I went a little quiet. "Ah, I didn't realize it was that bad," I said. "I guess it kind of snuck up on me."
He shrugged, sort of. His elbows came up some and then down some. "I should say so. All is well though: I've never snitched on a student that wanted to do some off-the-books adventuring during their down time. I'll advise you to not jeopardize your grades or career, and to make sure you're still getting plenty of sleep. Young bodies need rest, after all. And to stay clear of thieves' guilds of any stripe; they like to hire on impressive new talent without telling them all the risks. Don't make yourself expendable to them."
"I'm being as careful as I can under the circumstances," I promised him. "I'm not a thrill-seeker, I've just got some things to accomplish."
"Forgive me if I stay skeptical," he said. HIs neck bulged as he shook his head. "Second day and you've got a dozen minor injuries. Some of which actually seem to be related to camogie. I've heard lots of reassurances from lots of junior treasure hunters and crime-fighters."
"Can't be that many, you're only like five or six years older than me," I scoffed.

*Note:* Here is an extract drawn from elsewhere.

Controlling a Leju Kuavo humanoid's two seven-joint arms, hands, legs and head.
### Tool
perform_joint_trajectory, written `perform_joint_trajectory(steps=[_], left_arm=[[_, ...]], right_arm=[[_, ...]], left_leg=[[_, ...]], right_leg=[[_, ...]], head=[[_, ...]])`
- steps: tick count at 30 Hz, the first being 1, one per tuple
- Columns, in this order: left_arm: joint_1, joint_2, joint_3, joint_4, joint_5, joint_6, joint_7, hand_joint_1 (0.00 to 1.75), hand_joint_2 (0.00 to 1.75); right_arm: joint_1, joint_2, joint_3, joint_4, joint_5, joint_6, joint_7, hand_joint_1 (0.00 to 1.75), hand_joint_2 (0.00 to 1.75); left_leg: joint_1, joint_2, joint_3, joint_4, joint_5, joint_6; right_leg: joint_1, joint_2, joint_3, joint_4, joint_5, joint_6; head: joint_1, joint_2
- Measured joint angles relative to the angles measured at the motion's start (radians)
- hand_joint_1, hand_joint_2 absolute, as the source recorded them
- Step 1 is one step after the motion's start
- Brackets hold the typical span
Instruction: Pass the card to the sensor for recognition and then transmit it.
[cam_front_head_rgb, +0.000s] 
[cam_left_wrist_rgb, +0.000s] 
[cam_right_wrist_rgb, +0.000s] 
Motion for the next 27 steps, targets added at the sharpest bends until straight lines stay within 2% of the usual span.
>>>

He fixed me a look. "Every healer is a lot older than they look. It's a perk of the job. Now, let's get you fixed up."
That was something for me to think about though. While he was mending my bruises and aches, I wondered if I was actually that different from other impulsive trouble-magnets. Surely there were things I could be doing to gain levels other than fighting monsters. And likewise, there are ways I can reduce the threat of monsters other than pushing my way into the unexplored depths and fighting them all by myself. Sure, doing things this way does solve two birds with one stone, but sometimes you need to base decisions on something other than the ratio of birds and stones.
Oh right. Almost every method I had for gaining XP would take opportunities away from Nathan. I had to progress myself in such a way that he would not get locked in low levels by the mid-game.
"Truth is I don't like fighting," I blurted out to the healer who seemed to be about half-done. "It sucks and I'm not actually good at it. I know I make a ton of easily avoidable mistakes. I wind up getting hurt a lot. And it never seems to matter how many overwhelming advantages I've got, my plans hardly ever work out right on the first try. It's always really uncomfortable and I'm worried about how I'm gonna get back afterwards. I've tried to toughen up, but I don't think I'm cut out for it. But there's people counting on me."
"What kind of people?" he asked. I recognize that tone of voice. Humoring me.
I sighed. "All of them."
"That's terrible," Healer Licard said, as he finished up. "That sounds like a lot of pressure."
"Thanks for listening," I said. I stood, and reached for the doorknob. "And for mending me. In about four years you'll understand what kind of pressure that really is." The door clicked shut behind me, ending our conversation.